> [Data shown]
::::::::

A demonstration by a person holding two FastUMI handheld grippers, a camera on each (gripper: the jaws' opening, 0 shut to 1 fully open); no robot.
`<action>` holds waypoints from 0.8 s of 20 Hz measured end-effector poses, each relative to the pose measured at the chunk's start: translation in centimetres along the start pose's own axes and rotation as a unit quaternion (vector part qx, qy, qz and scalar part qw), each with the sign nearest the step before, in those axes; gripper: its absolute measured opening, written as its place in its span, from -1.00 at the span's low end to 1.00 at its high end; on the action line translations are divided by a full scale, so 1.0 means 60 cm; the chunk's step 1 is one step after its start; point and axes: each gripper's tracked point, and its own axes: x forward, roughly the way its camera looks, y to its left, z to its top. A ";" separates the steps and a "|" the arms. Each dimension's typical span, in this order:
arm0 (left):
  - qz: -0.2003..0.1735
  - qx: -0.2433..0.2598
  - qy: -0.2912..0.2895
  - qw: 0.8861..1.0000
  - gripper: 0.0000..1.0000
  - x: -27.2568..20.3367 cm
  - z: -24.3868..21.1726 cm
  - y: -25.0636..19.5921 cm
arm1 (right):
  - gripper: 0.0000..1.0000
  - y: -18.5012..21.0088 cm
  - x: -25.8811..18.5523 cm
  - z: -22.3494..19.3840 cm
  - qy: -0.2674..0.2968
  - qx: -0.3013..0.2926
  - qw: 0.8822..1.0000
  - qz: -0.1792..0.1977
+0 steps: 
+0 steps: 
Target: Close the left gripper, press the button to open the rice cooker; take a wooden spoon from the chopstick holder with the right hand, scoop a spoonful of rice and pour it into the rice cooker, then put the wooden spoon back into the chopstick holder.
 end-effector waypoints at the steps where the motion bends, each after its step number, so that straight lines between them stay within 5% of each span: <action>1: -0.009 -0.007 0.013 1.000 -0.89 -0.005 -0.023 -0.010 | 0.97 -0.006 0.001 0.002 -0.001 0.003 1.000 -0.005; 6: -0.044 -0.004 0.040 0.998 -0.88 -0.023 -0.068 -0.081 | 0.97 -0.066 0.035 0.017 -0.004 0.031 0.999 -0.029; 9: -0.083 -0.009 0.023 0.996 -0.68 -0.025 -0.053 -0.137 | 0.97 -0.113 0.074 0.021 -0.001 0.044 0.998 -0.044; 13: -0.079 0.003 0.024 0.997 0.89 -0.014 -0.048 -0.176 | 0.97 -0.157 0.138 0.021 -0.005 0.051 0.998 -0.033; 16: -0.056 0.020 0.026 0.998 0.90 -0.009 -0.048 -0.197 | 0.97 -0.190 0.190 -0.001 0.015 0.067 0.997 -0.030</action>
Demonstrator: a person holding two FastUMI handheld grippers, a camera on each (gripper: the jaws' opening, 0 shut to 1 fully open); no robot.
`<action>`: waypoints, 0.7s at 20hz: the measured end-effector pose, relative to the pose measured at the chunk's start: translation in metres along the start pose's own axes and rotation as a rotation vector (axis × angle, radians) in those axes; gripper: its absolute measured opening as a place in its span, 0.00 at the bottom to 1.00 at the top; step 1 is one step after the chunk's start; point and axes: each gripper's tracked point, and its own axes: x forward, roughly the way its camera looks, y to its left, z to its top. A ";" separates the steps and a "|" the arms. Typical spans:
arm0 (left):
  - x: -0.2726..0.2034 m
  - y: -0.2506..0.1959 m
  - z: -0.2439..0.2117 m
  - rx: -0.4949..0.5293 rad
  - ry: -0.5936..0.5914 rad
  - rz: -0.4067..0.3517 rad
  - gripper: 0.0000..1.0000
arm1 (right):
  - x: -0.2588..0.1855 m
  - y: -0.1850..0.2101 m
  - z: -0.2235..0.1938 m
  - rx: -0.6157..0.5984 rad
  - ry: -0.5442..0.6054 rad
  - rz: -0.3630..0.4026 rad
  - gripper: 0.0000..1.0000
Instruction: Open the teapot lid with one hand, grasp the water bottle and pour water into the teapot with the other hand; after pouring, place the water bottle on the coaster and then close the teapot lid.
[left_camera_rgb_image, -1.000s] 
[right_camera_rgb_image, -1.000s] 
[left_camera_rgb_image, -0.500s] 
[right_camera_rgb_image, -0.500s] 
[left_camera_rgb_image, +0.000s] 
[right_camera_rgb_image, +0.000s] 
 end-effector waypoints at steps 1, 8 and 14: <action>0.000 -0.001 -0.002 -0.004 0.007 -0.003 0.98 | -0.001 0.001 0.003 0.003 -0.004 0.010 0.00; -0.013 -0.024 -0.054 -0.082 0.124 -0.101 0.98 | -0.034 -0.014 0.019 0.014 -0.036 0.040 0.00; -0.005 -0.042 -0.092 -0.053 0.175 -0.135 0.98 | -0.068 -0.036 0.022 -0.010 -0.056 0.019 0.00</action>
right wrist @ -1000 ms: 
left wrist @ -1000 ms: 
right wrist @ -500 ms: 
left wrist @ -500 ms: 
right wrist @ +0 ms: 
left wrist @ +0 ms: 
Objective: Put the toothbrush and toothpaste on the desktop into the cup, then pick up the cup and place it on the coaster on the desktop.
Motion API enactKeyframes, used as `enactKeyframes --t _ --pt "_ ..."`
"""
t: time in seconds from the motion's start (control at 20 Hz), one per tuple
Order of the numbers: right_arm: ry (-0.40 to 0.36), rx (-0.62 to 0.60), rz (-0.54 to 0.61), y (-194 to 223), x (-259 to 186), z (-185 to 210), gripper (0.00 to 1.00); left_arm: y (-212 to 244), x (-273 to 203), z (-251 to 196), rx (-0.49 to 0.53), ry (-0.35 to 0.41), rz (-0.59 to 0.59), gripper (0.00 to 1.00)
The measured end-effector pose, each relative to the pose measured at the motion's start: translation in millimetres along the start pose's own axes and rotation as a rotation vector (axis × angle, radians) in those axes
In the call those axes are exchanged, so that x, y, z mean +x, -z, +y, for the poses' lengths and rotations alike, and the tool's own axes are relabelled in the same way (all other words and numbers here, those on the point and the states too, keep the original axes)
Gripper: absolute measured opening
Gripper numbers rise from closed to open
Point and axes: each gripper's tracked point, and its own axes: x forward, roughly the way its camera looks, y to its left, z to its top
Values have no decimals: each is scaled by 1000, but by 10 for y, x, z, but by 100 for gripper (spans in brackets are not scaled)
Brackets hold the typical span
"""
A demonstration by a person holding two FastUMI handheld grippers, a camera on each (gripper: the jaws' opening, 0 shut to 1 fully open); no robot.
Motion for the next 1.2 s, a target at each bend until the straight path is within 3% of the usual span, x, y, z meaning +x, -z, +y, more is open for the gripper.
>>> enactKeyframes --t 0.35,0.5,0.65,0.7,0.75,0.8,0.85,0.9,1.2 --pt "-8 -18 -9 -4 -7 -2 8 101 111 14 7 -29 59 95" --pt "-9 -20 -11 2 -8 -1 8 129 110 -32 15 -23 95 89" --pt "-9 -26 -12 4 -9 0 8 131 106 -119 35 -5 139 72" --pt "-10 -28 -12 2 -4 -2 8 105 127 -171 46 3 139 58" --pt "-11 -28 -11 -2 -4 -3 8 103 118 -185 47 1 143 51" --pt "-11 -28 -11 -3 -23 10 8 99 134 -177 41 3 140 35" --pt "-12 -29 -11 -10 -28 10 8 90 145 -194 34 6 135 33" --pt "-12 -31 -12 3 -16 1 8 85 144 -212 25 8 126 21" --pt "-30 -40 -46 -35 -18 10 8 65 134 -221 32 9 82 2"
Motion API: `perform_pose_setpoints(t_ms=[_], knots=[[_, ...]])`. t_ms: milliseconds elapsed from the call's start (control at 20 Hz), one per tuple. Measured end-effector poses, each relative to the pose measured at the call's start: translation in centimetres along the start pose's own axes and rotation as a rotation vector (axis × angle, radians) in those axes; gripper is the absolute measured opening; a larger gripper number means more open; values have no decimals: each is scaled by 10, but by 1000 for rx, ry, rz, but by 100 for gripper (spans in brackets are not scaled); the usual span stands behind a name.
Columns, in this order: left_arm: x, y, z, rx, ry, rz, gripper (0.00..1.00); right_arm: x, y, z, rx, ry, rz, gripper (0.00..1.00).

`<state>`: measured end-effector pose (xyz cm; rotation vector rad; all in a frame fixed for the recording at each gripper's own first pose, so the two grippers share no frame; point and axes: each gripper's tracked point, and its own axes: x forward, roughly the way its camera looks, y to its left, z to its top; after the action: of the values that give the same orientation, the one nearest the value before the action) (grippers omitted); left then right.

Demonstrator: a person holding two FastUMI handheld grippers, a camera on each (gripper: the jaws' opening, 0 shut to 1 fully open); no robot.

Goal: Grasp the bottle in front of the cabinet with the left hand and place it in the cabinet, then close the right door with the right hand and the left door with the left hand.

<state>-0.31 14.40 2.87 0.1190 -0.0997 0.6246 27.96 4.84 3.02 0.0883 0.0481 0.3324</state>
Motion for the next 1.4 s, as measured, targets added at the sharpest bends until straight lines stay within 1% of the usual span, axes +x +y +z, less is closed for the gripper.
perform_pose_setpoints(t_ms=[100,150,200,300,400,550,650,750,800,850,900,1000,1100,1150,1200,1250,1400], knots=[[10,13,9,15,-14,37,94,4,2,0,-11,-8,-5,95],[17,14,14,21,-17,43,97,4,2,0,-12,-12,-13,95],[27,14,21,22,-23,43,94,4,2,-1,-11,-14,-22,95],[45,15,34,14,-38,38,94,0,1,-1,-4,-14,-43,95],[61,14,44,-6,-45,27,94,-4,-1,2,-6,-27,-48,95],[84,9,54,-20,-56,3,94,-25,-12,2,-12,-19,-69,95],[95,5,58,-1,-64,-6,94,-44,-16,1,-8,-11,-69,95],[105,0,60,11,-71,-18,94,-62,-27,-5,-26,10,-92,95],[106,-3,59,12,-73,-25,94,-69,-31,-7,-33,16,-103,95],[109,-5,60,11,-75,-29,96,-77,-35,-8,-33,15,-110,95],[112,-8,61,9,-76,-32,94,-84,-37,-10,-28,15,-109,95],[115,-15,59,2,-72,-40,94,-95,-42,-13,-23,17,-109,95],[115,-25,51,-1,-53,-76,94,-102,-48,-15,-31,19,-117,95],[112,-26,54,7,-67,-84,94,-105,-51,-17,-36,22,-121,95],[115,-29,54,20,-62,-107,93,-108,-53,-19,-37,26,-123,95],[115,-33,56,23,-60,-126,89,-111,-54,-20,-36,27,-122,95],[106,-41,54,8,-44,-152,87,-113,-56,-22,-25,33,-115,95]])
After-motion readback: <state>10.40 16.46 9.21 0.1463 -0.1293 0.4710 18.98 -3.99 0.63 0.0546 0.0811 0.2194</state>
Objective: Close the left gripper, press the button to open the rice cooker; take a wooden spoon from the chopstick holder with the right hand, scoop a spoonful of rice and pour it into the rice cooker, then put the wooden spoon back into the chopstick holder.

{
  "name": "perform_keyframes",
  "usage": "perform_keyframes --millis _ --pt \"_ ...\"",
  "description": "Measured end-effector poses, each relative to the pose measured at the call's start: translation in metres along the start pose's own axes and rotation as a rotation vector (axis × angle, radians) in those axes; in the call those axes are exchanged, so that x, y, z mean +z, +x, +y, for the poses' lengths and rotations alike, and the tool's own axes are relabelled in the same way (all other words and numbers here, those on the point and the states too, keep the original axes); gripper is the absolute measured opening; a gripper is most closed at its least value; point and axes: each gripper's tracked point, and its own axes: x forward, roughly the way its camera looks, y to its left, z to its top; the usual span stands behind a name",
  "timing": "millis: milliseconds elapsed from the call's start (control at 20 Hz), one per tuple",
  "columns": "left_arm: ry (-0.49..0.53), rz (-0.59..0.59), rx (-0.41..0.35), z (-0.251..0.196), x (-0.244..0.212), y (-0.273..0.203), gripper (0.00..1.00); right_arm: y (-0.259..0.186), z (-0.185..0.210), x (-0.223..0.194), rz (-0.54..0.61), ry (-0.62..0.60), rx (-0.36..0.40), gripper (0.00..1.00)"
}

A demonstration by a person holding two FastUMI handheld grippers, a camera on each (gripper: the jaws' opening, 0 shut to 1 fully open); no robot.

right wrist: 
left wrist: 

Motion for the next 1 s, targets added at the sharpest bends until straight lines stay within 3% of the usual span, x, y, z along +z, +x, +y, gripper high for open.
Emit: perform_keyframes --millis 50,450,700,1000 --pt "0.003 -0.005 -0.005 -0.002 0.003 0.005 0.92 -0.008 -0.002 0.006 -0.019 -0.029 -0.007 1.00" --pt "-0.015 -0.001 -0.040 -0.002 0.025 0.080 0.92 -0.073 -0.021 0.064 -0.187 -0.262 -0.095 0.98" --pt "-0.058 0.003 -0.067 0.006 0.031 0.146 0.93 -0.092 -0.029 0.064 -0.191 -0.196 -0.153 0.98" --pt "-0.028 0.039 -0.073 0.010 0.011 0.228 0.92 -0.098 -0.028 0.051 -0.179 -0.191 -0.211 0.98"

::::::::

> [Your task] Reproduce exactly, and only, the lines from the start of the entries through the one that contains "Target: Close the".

> [Answer to this exercise]
A demonstration by a person holding two FastUMI handheld grippers, a camera on each (gripper: the jaws' opening, 0 shut to 1 fully open); no robot.
`<action>` holds waypoints from 0.8 s of 20 Hz measured end-effector poses, each relative to the pose measured at the chunk's start: translation in centimetres along the start pose's own axes and rotation as a unit quaternion (vector part qx, qy, qz and scalar part qw), each with the sign nearest the step before, in those axes; gripper: its absolute measured opening, written as its place in its span, from -1.00 at the span's low end to 1.00 at its high end; on the action line translations are divided by a full scale, so 1.0 means 60 cm; the chunk's step 1 is one step after its start; point and axes: each gripper's tracked point, and its own axes: x forward, roughly the way its camera looks, y to its left, z to its top. A ";" separates the steps and a "|" the arms. Each dimension's typical span, in this order:
arm0 (left):
  - qz: -0.2003..0.1735
  - qx: -0.2433..0.2598
  - qy: -0.2912..0.2895
  - qw: 0.8861..1.0000
  - gripper: 0.0000..1.0000
  - x: -27.2568..20.3367 cm
  - z: -24.3868..21.1726 cm
  - y: -25.0636..19.5921 cm
arm1 (right):
  - gripper: 0.0000..1.0000
  - y: -18.5012..21.0088 cm
  - x: -25.8811..18.5523 cm
  - z: -22.3494..19.3840 cm
  - qy: -0.2674..0.2968
  - qx: -0.3013..0.2926
  - qw: 0.8822..1.0000
  - qz: -0.1792..0.1977
+0 steps: 
+0 steps: 
Target: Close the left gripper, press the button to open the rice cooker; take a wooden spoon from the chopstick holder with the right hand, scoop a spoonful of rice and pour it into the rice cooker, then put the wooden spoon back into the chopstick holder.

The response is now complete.